General Colin Powell's famous nostrum, "If you break it, you own it," does not
yet appear to have been fulfilled by the British in Basra. Unemployment ranges
from 30-60% across the city. At the crucial deep water port of Um Qasr, Basra's
gateway to the outside world - important when one considers that Basra province
hosts 70% of Iraq's oil reserves - infrastructure is now developing rapidly.
But it will be years before the port will be described as anything approaching
efficient.
In Britain itself the negatives from Basra's balance sheet continue to poison
domestic political discourse. The decision by Britain's New Labour government -
led by former prime minister Tony Blair and happily financed by current Prime
Minister Gordon Brown as chancellor - to go to war in Iraq in 2003 remains
hugely controversial six years on.
As British troops leave, opposition political leaders such as Conservative
David Cameron and the Liberal Democrats are calling repeatedly for a full
public inquiry to determine the true circumstances of why the war was fought in
the first place.
In 2003, Blair told the British people that Saddam's "weapons of mass
destruction" could reach British targets in as little as 45 minutes. With no
such weapons ever found, the entire prospectus for the war appears flawed, the
basis of faulty, perhaps massaged, intelligence. This has given rise to the
understandable suspicion - by many in Westminster and across Britain as a whole
- that an illegitimate war was launched by Blair in 2003 largely to support
president George W Bush and his neo-conservative circle who had already decided
on regime change in Iraq and wanted facts to fit the decision, come what may.

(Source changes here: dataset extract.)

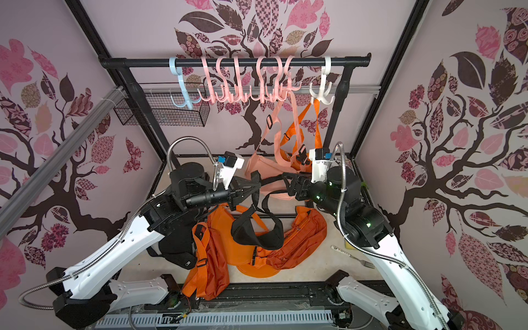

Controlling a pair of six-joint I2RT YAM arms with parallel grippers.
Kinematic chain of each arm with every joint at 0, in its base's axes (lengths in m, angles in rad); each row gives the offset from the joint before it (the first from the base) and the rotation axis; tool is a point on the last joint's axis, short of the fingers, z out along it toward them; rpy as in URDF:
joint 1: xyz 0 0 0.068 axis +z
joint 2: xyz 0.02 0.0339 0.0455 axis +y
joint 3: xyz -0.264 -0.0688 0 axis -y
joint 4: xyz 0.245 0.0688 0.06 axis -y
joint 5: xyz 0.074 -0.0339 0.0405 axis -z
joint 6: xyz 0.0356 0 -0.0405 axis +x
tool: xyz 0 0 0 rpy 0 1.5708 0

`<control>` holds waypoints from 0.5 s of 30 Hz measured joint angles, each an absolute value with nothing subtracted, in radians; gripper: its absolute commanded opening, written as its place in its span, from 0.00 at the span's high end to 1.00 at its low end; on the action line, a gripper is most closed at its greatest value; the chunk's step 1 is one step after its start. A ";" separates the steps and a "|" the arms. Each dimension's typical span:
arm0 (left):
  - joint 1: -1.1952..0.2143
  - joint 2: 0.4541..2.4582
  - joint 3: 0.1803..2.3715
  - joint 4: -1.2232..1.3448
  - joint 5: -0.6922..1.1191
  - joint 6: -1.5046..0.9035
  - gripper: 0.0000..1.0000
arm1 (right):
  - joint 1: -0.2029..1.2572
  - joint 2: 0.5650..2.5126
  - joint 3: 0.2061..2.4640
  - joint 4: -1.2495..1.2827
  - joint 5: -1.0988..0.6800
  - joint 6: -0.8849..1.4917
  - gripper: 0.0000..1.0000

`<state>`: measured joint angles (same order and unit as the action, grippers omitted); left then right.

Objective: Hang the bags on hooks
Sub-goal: Hang the bag on the hook.

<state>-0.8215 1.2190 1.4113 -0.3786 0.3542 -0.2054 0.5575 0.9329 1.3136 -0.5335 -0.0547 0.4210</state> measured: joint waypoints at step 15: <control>-0.820 1.166 1.462 -0.523 0.382 -0.149 1.00 | 0.558 0.923 0.952 -0.431 -0.220 0.752 0.12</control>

The smell remains bad for Blair. His grandiose rhetoric in 2003 now appears
like the ultimate in political narcissism. Fallout from Blair's decision to
intervene in Iraq was also manifested in the British capital itself. Several of
the British Islamist suicide bombers - who killed 52 people in London on July
7, 2005 - cited the invasion of Iraq as one of their motivating factors. All in
all it's not a pretty picture six years on.
What is coming next for Basra? Three years of a US/Maliki-led administration
with American forces seeking a tidy exit. The likelihood of an explosion of
sectarian strife in Basra after the Americans leave in 2011 and the intentions
of Iran, watching from across the border, are as yet unclear.
For Britain, the balance sheet of its intervention in Iraq during 2003-2009
looks profoundly mixed; the courage of its troops on the ground aside, most of
the negatives appear to outweigh the positives.
Meanwhile, Britain is bracing for other bruising battles. British political and
military attention is now shifting to operations in Afghanistan/Pakistan and
defense funding priorities for the future.
The UK is also set for a period of prolonged domestic economic austerity due to
the recklessness of its own bankers in 2008. In consequence, future British
military action overseas may be looked at more dispassionately and cautiously.
As Britain hands Basra over, the era of Blair-style British liberal
interventionism is over.
Ronan Thomas is a British correspondent.